Vocal Arts Society
Does Ian Bostridge ever smile during his recitals? He could be singing about spring bursting into bloom, or about the giddy thrill of newfound love, but the grim mask never changes. That's not to say he's emotionally uninvolved with the songs he sings -- indeed, his rangy, lurching physicality suggests someone going through the tortures of the damned -- yet the journey seems self-communing, the audience kept at arm's length.
But, ah, that voice. Plaintive, haunted, stunning in its starkness and purity -- his tenor plumbs emotional depths few singers of art songs ever approach. The aching vulnerability he brought to "Aus den hebraischen Gesangen," in the Vocal Arts Society's all-Schumann program at the Kennedy Center's Terrace Theater on Tuesday, was an object lesson in vocal interpretation, as was the predatory lust and casual cynicism in his reading of "Zwei Venetianische Lieder."
But what made the recital one of the season's finest was the pairing of Bostridge with soprano Dorothea Roschmann. Hers has to be one of today's most sensually beautiful voices, with its embracing warmth, shimmering texture (borne of a softly flickering vibrato) and rounded and lustrous high notes.

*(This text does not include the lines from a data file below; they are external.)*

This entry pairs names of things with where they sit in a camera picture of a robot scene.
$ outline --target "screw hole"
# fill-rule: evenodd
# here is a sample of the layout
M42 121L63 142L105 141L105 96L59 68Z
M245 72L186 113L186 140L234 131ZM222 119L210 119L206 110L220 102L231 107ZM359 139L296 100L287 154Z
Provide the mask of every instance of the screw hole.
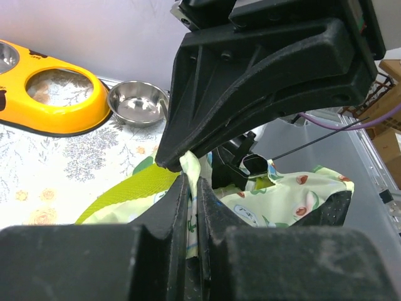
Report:
M232 60L232 52L231 51L223 51L221 54L221 58L224 61L231 61Z
M277 22L281 20L281 16L279 13L271 12L268 14L268 19L273 22Z
M351 97L346 94L338 94L334 95L331 99L336 103L344 103L349 102L351 100Z
M236 23L236 26L241 29L246 27L246 23Z
M184 23L184 24L187 25L187 26L190 25L190 23L189 23L189 21L188 21L187 19L182 18L182 19L181 19L181 22Z

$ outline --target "yellow double pet feeder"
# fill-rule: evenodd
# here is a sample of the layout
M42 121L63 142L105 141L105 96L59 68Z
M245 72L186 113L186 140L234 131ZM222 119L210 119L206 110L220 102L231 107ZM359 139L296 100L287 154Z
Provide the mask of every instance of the yellow double pet feeder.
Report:
M91 81L93 93L69 107L37 102L28 95L26 85L34 75L51 69L82 74ZM88 70L0 40L0 123L53 137L84 134L110 116L106 97L106 88Z

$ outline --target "bowl inset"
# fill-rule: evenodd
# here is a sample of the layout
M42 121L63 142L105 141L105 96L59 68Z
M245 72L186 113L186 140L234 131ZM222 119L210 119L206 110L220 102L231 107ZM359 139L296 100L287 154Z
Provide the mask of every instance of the bowl inset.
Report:
M14 47L0 42L0 74L13 69L19 62L19 53Z
M31 77L26 92L44 105L68 107L87 100L93 93L93 84L81 73L49 69Z

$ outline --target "floral tablecloth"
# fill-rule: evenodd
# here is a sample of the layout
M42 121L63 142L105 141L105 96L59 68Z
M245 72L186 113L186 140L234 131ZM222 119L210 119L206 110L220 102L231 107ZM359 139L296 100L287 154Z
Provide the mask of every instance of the floral tablecloth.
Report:
M28 85L31 97L49 105L79 103L92 92L85 77L56 70ZM0 229L74 223L157 148L163 129L135 129L112 117L88 134L51 138L0 125Z

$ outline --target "stainless steel bowl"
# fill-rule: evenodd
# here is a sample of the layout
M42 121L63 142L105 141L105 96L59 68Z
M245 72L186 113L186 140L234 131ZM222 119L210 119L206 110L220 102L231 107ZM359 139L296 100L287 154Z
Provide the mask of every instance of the stainless steel bowl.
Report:
M126 124L149 127L167 114L169 97L156 86L132 81L115 85L107 95L107 103Z
M18 64L19 53L14 47L0 42L0 74L6 73Z

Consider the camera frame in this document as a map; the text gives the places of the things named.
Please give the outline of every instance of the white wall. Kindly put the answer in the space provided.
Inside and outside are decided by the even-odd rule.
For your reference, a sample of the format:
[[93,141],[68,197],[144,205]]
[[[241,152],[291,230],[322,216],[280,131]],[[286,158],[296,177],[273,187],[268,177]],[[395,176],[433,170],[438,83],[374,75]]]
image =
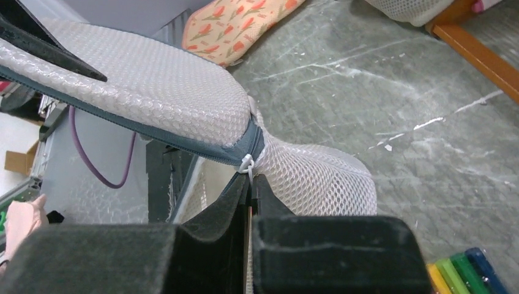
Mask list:
[[21,0],[37,18],[89,22],[151,36],[186,9],[210,0]]

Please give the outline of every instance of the cardboard box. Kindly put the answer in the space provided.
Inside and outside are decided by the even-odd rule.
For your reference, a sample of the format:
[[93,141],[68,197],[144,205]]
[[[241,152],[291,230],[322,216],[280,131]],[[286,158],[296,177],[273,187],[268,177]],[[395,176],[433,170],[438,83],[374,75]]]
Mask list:
[[27,153],[7,151],[4,169],[29,176],[31,174],[32,163],[36,157],[36,151],[38,150],[38,143],[38,141],[34,143]]

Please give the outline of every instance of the gray fabric trim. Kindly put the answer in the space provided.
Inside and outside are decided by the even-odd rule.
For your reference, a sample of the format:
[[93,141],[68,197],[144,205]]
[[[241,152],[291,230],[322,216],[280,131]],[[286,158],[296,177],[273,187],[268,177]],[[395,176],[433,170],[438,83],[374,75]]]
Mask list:
[[156,127],[147,126],[114,115],[113,113],[99,109],[53,88],[32,81],[4,66],[0,66],[0,75],[134,132],[224,164],[239,166],[242,163],[242,158],[247,154],[251,154],[254,159],[257,159],[264,148],[263,132],[261,128],[253,122],[252,118],[242,138],[240,138],[233,147],[226,148],[178,136]]

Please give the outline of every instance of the zipper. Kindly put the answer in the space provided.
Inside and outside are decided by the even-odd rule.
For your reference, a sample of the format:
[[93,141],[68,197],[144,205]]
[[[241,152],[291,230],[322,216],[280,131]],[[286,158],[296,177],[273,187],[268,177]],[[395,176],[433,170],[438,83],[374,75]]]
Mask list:
[[[27,88],[29,88],[29,89],[33,89],[33,90],[35,90],[35,91],[37,91],[37,92],[39,92],[39,93],[41,93],[41,94],[47,95],[47,96],[49,96],[49,97],[52,97],[52,98],[54,98],[54,99],[56,99],[56,100],[58,100],[58,101],[61,101],[61,102],[63,102],[63,103],[67,103],[66,101],[63,101],[63,100],[58,99],[58,98],[56,98],[56,97],[54,97],[54,96],[52,96],[52,95],[49,95],[48,93],[46,93],[46,92],[44,92],[44,91],[41,91],[40,89],[36,89],[35,87],[29,86],[29,85],[27,85],[27,83],[24,83],[24,82],[22,82],[22,81],[20,81],[20,80],[18,80],[18,79],[16,79],[16,78],[13,78],[13,77],[11,77],[11,76],[5,74],[5,73],[2,73],[1,75],[2,75],[3,77],[7,78],[7,79],[10,80],[10,81],[13,81],[13,82],[18,83],[18,84],[20,84],[20,85],[23,85],[23,86],[25,86],[25,87],[27,87]],[[128,129],[128,130],[131,130],[131,131],[133,131],[133,132],[138,133],[135,129],[133,129],[133,128],[131,128],[131,127],[123,126],[122,124],[120,124],[120,123],[118,123],[118,122],[115,122],[115,121],[113,121],[113,120],[111,120],[111,119],[104,118],[104,117],[102,117],[102,116],[100,116],[100,115],[97,115],[97,114],[95,114],[95,113],[92,113],[91,111],[85,110],[85,109],[82,108],[82,107],[77,107],[76,105],[72,105],[72,104],[69,104],[69,105],[72,106],[72,107],[75,107],[75,108],[77,108],[77,109],[79,109],[79,110],[81,110],[81,111],[84,111],[84,112],[86,112],[86,113],[89,113],[89,114],[91,114],[91,115],[97,116],[98,118],[102,118],[102,119],[104,119],[104,120],[106,120],[106,121],[109,121],[109,122],[111,122],[111,123],[113,123],[113,124],[116,124],[116,125],[118,125],[118,126],[121,126],[121,127],[125,128],[125,129]],[[200,157],[203,157],[203,158],[207,158],[207,159],[210,159],[210,160],[213,160],[213,161],[216,161],[216,162],[220,162],[221,164],[225,164],[225,165],[232,165],[232,166],[239,166],[239,165],[241,164],[241,162],[238,163],[238,162],[236,162],[236,161],[234,161],[234,160],[224,159],[224,158],[221,158],[221,157],[215,157],[215,156],[208,156],[208,155],[203,154],[203,153],[201,153],[201,152],[199,152],[199,151],[195,151],[195,150],[192,150],[192,149],[190,149],[190,148],[185,148],[185,147],[180,146],[180,145],[177,145],[177,144],[175,144],[175,143],[173,143],[173,142],[168,142],[168,141],[162,140],[162,139],[160,139],[160,138],[157,138],[157,137],[155,137],[155,136],[153,136],[153,135],[149,135],[149,134],[144,134],[144,135],[147,136],[147,137],[149,137],[149,138],[152,138],[152,139],[154,139],[154,140],[157,140],[157,141],[159,141],[159,142],[162,142],[162,143],[164,143],[164,144],[166,144],[166,145],[170,145],[170,146],[175,147],[175,148],[177,148],[177,149],[180,149],[180,150],[183,150],[183,151],[187,151],[187,152],[189,152],[189,153],[195,154],[195,155],[200,156]],[[252,144],[249,146],[249,148],[247,149],[248,154],[252,154],[254,151],[256,151],[256,148],[258,147],[258,143],[259,143],[259,141],[260,141],[260,138],[261,138],[261,132],[260,132],[260,129],[259,129],[259,128],[256,128],[253,143],[252,143]]]

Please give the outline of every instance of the colored marker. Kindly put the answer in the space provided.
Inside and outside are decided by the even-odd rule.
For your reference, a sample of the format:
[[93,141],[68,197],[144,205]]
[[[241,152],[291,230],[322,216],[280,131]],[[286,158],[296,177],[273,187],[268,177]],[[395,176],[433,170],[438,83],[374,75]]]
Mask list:
[[447,285],[447,283],[445,283],[445,280],[441,276],[441,273],[439,272],[438,267],[436,265],[427,265],[427,271],[429,272],[429,276],[431,277],[433,288],[435,289],[436,294],[452,294],[449,286]]
[[465,251],[465,255],[493,294],[509,294],[481,249],[470,248]]
[[436,266],[453,294],[470,294],[467,287],[465,287],[465,283],[448,258],[438,260]]
[[455,254],[450,257],[450,261],[472,294],[490,294],[465,254]]

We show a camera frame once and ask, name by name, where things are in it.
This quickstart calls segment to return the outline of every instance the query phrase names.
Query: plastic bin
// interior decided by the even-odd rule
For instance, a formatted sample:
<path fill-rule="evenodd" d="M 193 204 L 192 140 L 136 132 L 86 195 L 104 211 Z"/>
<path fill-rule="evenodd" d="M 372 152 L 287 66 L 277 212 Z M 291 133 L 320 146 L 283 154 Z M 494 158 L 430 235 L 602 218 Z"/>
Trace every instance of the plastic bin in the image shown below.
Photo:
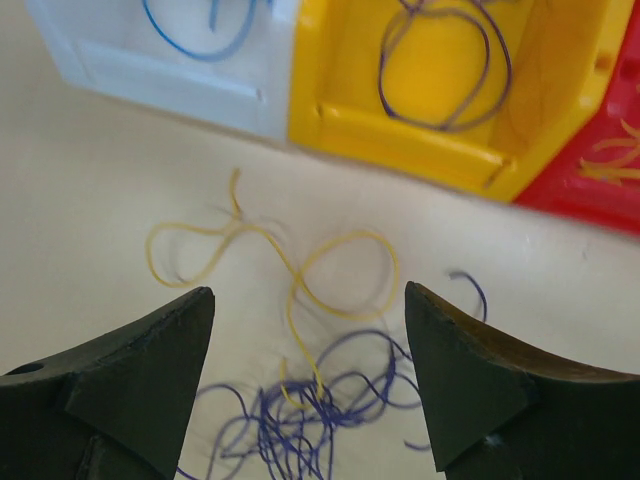
<path fill-rule="evenodd" d="M 438 0 L 439 8 L 472 10 Z M 487 2 L 513 59 L 499 113 L 461 133 L 390 118 L 377 86 L 381 41 L 398 0 L 305 0 L 296 31 L 289 136 L 294 143 L 511 201 L 598 110 L 633 0 Z M 499 94 L 506 66 L 490 37 L 486 86 L 472 111 Z M 482 70 L 477 31 L 453 18 L 417 21 L 386 73 L 387 95 L 414 117 L 441 119 Z"/>
<path fill-rule="evenodd" d="M 298 0 L 148 0 L 161 28 L 185 48 L 215 51 L 238 34 L 223 61 L 189 58 L 161 38 L 142 0 L 27 0 L 62 76 L 70 83 L 262 136 L 286 139 Z"/>
<path fill-rule="evenodd" d="M 598 113 L 517 203 L 640 234 L 640 137 L 633 132 L 640 126 L 639 85 L 640 2 Z"/>

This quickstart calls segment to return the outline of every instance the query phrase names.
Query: purple string in yellow bin
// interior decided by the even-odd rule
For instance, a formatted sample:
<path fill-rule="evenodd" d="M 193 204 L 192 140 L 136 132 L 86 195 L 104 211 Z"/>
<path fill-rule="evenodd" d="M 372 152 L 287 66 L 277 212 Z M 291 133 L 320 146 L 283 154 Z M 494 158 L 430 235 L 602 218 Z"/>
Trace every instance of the purple string in yellow bin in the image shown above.
<path fill-rule="evenodd" d="M 504 88 L 502 89 L 502 92 L 500 93 L 494 104 L 483 113 L 480 113 L 476 117 L 464 122 L 459 121 L 460 117 L 467 111 L 467 109 L 478 97 L 480 91 L 486 84 L 487 77 L 489 76 L 489 69 L 491 67 L 491 42 L 489 38 L 489 32 L 487 31 L 481 20 L 460 8 L 436 7 L 435 5 L 438 3 L 438 0 L 417 0 L 415 3 L 411 3 L 408 0 L 399 1 L 404 10 L 396 14 L 391 19 L 384 32 L 384 35 L 382 37 L 382 47 L 380 50 L 380 61 L 378 64 L 378 95 L 380 97 L 382 107 L 384 108 L 387 115 L 391 118 L 395 118 L 415 127 L 451 133 L 470 130 L 493 117 L 504 104 L 507 95 L 509 94 L 509 90 L 511 89 L 511 84 L 513 82 L 513 66 L 511 62 L 511 56 L 509 54 L 509 49 L 507 47 L 507 42 L 502 32 L 500 31 L 498 24 L 486 8 L 487 4 L 501 0 L 465 0 L 470 5 L 472 5 L 478 11 L 480 17 L 484 18 L 484 20 L 486 20 L 491 26 L 491 31 L 493 31 L 500 43 L 504 61 L 507 67 L 507 73 Z M 475 27 L 482 36 L 482 40 L 484 43 L 484 65 L 478 81 L 468 93 L 468 95 L 464 98 L 464 100 L 441 123 L 432 123 L 424 120 L 418 120 L 416 118 L 407 117 L 399 113 L 391 105 L 384 91 L 384 73 L 387 67 L 387 63 L 393 55 L 395 49 L 409 32 L 409 29 L 413 25 L 413 22 L 419 17 L 431 19 L 457 17 Z"/>
<path fill-rule="evenodd" d="M 463 278 L 478 291 L 483 305 L 482 321 L 487 320 L 487 299 L 476 280 L 464 271 L 453 271 L 451 279 Z M 242 413 L 229 419 L 220 429 L 214 441 L 206 476 L 202 480 L 213 480 L 214 464 L 217 460 L 236 461 L 224 478 L 230 480 L 238 475 L 243 465 L 252 457 L 260 457 L 271 479 L 318 479 L 333 478 L 334 440 L 340 429 L 358 428 L 376 422 L 387 408 L 412 410 L 421 407 L 419 390 L 410 373 L 413 365 L 411 354 L 388 334 L 375 329 L 351 332 L 333 342 L 317 359 L 320 367 L 339 347 L 357 338 L 382 339 L 388 346 L 388 362 L 384 372 L 369 378 L 362 372 L 351 370 L 342 373 L 324 385 L 324 395 L 317 395 L 315 378 L 278 382 L 267 389 L 259 389 L 248 404 L 242 394 L 232 385 L 211 384 L 201 388 L 196 401 L 214 392 L 230 392 L 238 400 Z M 337 401 L 334 392 L 343 382 L 359 380 L 363 387 L 347 404 Z M 416 401 L 401 403 L 392 399 L 392 390 L 405 382 L 416 392 Z M 308 409 L 285 411 L 289 403 L 283 394 L 282 385 L 292 398 Z M 407 448 L 429 451 L 430 445 L 419 445 L 404 441 Z M 201 480 L 180 467 L 177 472 L 189 480 Z"/>

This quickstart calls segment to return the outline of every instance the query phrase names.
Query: blue string in white bin
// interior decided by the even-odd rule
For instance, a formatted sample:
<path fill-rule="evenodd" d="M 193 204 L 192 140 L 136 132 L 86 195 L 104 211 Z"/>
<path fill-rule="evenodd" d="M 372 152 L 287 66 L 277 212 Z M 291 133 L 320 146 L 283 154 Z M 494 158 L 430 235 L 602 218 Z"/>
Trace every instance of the blue string in white bin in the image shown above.
<path fill-rule="evenodd" d="M 142 0 L 151 26 L 168 45 L 202 62 L 233 57 L 274 0 Z"/>

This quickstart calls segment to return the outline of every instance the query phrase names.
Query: red container
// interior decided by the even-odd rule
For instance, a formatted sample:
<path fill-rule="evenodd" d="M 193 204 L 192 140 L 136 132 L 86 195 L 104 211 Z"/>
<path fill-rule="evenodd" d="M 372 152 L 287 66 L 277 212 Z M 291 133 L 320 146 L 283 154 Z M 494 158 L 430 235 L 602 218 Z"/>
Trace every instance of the red container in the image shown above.
<path fill-rule="evenodd" d="M 515 203 L 640 234 L 640 1 L 600 110 Z"/>

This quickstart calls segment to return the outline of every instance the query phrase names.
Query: hole in bin
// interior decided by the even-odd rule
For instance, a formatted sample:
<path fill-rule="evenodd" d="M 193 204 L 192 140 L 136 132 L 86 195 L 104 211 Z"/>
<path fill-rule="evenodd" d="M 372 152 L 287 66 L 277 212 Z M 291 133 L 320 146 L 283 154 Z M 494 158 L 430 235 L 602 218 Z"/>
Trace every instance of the hole in bin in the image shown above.
<path fill-rule="evenodd" d="M 21 375 L 23 373 L 31 373 L 37 372 L 44 368 L 44 365 L 41 363 L 27 363 L 26 365 L 22 365 L 21 367 L 14 368 L 7 375 Z"/>
<path fill-rule="evenodd" d="M 640 79 L 640 59 L 627 58 L 624 60 L 620 66 L 620 77 L 630 82 Z"/>
<path fill-rule="evenodd" d="M 596 58 L 596 63 L 594 65 L 594 69 L 597 72 L 607 73 L 611 71 L 613 68 L 613 55 L 605 52 L 601 52 L 598 54 Z"/>

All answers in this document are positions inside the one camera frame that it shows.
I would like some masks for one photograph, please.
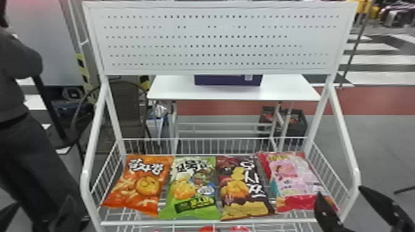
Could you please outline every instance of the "white wire display rack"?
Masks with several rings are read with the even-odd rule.
[[[170,150],[170,139],[125,139],[124,145],[129,154],[173,154],[180,155],[247,155],[257,151],[278,151],[279,143],[285,143],[284,151],[302,151],[306,144],[305,137],[286,138],[180,138],[176,152]],[[102,226],[116,226],[127,231],[197,231],[204,225],[212,225],[218,228],[227,228],[233,225],[244,225],[252,231],[312,231],[310,222],[315,222],[312,211],[292,210],[289,213],[280,213],[267,217],[253,217],[242,220],[219,222],[217,220],[158,220],[156,218],[139,213],[132,209],[112,209],[101,207],[100,204],[111,190],[119,173],[124,169],[124,156],[120,153],[117,144],[114,144],[108,155],[96,181],[91,189],[94,200],[94,210],[100,215]],[[335,200],[339,213],[342,214],[345,206],[350,203],[351,196],[348,188],[324,157],[319,148],[313,144],[311,152],[307,156],[320,182]],[[259,175],[266,189],[269,182],[265,173],[258,168]],[[164,207],[168,182],[162,188],[159,209]],[[221,210],[220,196],[216,206]],[[275,198],[269,198],[271,204],[275,204]]]
[[[83,7],[101,89],[80,189],[97,231],[198,231],[205,225],[227,231],[232,225],[244,225],[251,231],[303,232],[317,227],[312,212],[304,210],[220,222],[158,220],[136,210],[101,207],[129,153],[246,155],[257,151],[303,151],[322,185],[333,197],[341,220],[346,218],[358,196],[361,177],[333,81],[353,21],[355,2],[94,1],[84,2]],[[108,75],[218,73],[266,73],[273,74],[274,78],[283,73],[319,73],[329,77],[307,137],[217,139],[179,138],[171,134],[175,137],[123,138]],[[314,143],[328,101],[349,170],[348,175],[342,178]],[[105,108],[111,119],[115,141],[104,165],[98,167],[98,177],[92,178],[93,169],[97,168],[95,151]],[[261,178],[267,186],[263,173]],[[351,180],[351,183],[345,185],[343,178]],[[166,191],[164,186],[160,209],[164,206]]]

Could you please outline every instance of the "black crate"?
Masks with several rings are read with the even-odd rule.
[[[272,123],[272,117],[274,116],[274,110],[275,107],[272,106],[264,106],[262,108],[262,113],[261,113],[261,117],[259,118],[259,122],[260,123],[269,123],[269,126],[259,126],[258,130],[259,131],[264,131],[264,130],[270,130],[271,129],[271,123]],[[285,116],[288,113],[288,109],[280,109],[280,114],[283,117],[283,119],[285,119]],[[287,137],[303,137],[305,136],[306,132],[307,132],[307,120],[305,117],[304,112],[301,109],[292,109],[291,111],[291,119],[292,122],[290,122],[290,124],[288,125],[288,130],[287,130]],[[275,131],[274,131],[274,136],[278,137],[281,135],[281,131],[282,131],[282,127],[279,124],[279,122],[277,122],[277,126],[275,127]],[[266,138],[269,135],[267,134],[260,134],[259,137],[262,138]],[[303,142],[303,139],[300,139],[298,141],[298,145],[301,145]],[[285,143],[297,143],[297,139],[286,139]]]

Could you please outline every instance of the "red floor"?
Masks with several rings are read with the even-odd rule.
[[[345,115],[415,115],[415,86],[354,87],[337,91]],[[274,102],[178,101],[179,115],[259,115]],[[296,102],[294,108],[313,114],[316,102]]]

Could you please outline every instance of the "black pants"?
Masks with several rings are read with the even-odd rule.
[[[55,217],[68,195],[77,202],[79,219],[86,212],[78,184],[30,114],[0,129],[0,179],[34,222]]]

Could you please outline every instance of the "white table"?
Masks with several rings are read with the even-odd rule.
[[[320,100],[319,93],[300,74],[264,75],[260,86],[200,86],[195,85],[193,75],[158,75],[155,77],[147,97],[151,100],[166,100],[171,103],[169,109],[171,138],[179,138],[177,105],[175,103],[177,100],[277,101],[270,136],[274,135],[276,123],[279,121],[280,125],[283,126],[282,137],[287,132],[292,104],[284,122],[279,114],[280,102]],[[261,125],[260,123],[255,125],[249,123],[249,126]],[[173,151],[176,148],[177,143],[172,146]]]

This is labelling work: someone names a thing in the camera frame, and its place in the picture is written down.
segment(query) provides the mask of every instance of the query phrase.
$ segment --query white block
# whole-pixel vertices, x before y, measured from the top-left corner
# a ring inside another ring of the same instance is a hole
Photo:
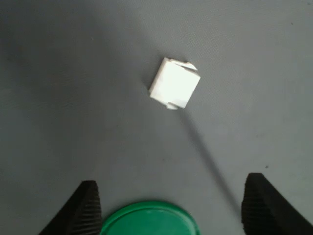
[[[168,109],[185,108],[200,80],[196,72],[190,63],[164,58],[149,90],[150,97]]]

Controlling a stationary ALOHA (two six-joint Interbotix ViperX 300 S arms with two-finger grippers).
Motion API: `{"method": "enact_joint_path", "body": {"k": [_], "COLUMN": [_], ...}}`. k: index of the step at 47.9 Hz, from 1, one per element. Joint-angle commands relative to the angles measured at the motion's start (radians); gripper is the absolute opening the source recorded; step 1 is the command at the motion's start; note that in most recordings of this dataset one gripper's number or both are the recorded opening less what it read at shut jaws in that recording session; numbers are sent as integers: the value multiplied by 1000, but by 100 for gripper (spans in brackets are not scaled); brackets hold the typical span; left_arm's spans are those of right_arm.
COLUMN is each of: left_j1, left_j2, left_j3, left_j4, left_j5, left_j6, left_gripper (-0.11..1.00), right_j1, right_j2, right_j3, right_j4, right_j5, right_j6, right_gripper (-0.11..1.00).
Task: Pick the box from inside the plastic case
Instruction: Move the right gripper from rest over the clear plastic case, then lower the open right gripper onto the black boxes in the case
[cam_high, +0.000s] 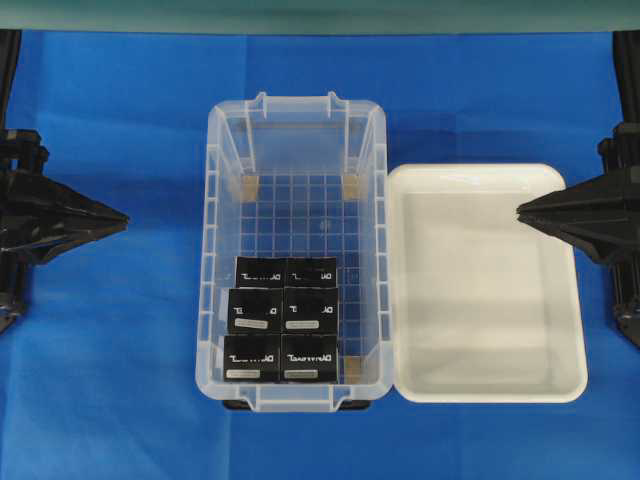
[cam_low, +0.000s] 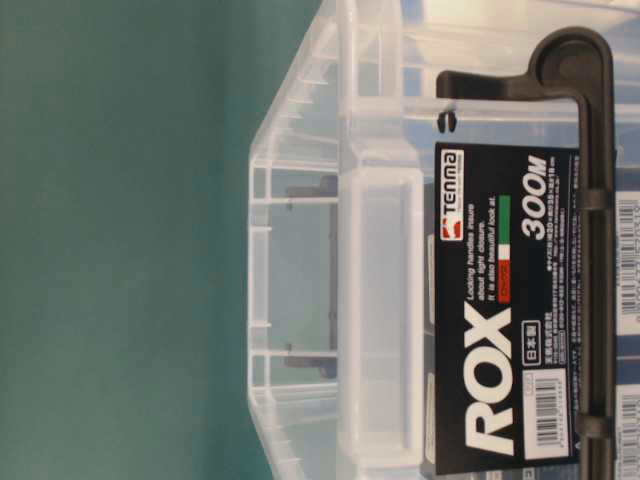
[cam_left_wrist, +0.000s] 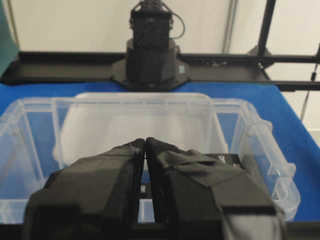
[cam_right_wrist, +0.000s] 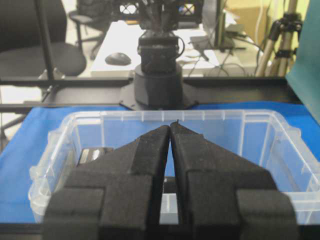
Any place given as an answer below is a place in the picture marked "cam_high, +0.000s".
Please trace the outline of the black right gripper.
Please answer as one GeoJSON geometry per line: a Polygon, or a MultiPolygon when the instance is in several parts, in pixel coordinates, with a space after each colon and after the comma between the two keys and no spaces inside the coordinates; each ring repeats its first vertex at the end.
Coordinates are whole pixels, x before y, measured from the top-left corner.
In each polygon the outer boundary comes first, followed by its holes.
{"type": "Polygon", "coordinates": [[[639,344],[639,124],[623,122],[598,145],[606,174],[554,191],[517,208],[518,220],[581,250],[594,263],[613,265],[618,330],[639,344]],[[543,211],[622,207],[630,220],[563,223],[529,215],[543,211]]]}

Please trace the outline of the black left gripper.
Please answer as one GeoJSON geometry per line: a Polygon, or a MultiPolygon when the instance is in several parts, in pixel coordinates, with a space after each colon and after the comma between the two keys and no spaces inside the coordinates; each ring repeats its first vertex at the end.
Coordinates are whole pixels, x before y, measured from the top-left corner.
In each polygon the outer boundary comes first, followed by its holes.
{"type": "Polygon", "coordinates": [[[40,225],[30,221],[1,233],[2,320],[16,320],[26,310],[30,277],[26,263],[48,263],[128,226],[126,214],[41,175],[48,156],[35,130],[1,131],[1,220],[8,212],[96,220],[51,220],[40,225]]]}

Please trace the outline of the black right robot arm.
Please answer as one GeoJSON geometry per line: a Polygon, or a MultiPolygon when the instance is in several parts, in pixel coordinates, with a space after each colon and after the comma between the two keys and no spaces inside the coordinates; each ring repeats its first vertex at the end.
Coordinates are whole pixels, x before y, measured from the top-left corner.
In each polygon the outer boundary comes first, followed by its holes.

An engaging presence onstage, she matched the tenor's word-pointing phrase for phrase, both in the ravishing Duets, Op. 34 and 78, and in Schumann's sublime and scandalously little-heard song cycle, "Myrten."
Julius Drake was a model Schumann pianist, making the music sound freshly improvised, and allowing the composer's galloping exuberance free rein.
-- Joe Banno
Musicians From Marlboro
If you like your music passionate to the point of incandescence, you belonged at the Freer Gallery on Tuesday night for the last of this season's three "Musicians From Marlboro" concerts. The program opened with Mozart's Adagio and Fugue in C Minor, K. 546, for string quartet, and the Adagio has all the pretty, gracile wit you expect from Mozart -- so let's just move impatiently to the astounding fugue that follows.
It may have been written as an exercise, but the Marlboro players built it into a juggernaut of relentless power, magnificent in its disdain for mere melody and almost too vast to be contained in the human head. Once the stage cooled, the fine young baritone Charles Mays Jr. delivered a fresh and colorful account of Schumann's Dichterliebe song cycle, Op. 48, bringing a sharp sense of irony to this often over-dramatized work. Good as he was, though, Mays was nearly upstaged by accompanist Ieva Jokubaviciute, who nailed every note with razor-sharp intelligence and wit.
But the best was saved for last. Before he was crowned the Darth Vader of modern music, Arnold Schoenberg was a full-fledged romantic, and his string sextet known as "Verklarte Nacht" has at least one foot firmly in the 19th century. Its lush emotional landscape can be suffocating in the wrong hands, but the Marlboro players, led by the prodigiously talented violinist Susie Park, gave it a superb performance in every way.